A) Sequence analysis of RNAs associated with the complex. RNA species present in the S-sepharose fraction (visualized by SYBR Gold staining) are shown in left panel. RNAs in the upper and lower bands were isolated, cloned, and sequenced. Graphs show the percentage of sequenced RNAs with 5’ ends located at specific positions within the repeat sequence (black), and with indicated numbers of guide sequence nucleotides downstream of the repeat sequence (orange). The average guide sequence is 37 nucleotides in P. furiosus.
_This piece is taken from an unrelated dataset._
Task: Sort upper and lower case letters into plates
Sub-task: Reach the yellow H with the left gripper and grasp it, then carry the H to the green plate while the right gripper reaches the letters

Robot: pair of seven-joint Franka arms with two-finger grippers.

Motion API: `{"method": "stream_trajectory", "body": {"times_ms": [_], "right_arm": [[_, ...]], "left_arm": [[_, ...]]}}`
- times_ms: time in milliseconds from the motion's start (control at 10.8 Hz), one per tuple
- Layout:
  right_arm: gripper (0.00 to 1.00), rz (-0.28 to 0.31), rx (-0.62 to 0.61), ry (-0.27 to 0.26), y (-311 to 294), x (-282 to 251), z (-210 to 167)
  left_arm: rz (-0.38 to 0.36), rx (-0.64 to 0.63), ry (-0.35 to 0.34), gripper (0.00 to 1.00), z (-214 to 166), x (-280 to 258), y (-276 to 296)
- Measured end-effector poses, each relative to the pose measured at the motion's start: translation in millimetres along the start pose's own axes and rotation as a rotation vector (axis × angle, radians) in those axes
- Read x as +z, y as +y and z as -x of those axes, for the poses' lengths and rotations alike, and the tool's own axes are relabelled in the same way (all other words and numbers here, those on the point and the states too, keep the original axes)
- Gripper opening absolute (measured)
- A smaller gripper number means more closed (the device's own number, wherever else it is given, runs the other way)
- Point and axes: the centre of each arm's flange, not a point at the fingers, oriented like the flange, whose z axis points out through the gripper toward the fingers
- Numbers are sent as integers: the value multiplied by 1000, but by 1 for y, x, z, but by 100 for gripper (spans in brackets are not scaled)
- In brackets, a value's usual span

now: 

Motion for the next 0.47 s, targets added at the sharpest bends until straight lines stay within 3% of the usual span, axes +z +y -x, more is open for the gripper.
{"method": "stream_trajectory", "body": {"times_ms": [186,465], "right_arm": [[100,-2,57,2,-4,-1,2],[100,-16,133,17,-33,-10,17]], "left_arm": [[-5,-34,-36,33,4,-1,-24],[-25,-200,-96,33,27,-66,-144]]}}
A consensus for each psiRNA species is diagrammed under each graph. The 8-nucleotide repeat sequence found at the 5’ end of the majority of the psiRNAs is indicated as the psi-tag. B) Model for biogenesis of the two psiRNA species in P. furiosus. CRISPR locus transcripts containing alternating repeat (R, black segments) and guide (G, colored segments) elements are cleaved at a specific site within the repeat by the Cas6 endoribonuclease (Carte et al., 2008), ultimately producing 1X intermediate RNAs that contain a full invader-targeting sequence flanked on both sides by segments of the repeat. The mature RNAs retain the 5’ end repeat sequence (psi-tag). Uncharacterized 3’ end processing of the 1X intermediate by endo- and/or exo-nucleases forms the two major mature psiRNAs: a 45-nucleotide species that contains the 8-nucleotide psi-tag and a full guide sequence, and a 39-nucleotide species that contains a shorter 31-nucleotide guide sequence. C) Deep sequencing of small RNAs from P. furiosus confirms the presence of the psi-tag. The 5’ ends of the sequenced psiRNAs are graphed as in A. The number of total clones analyzed (n) is indicated in the graphs of panels A and C.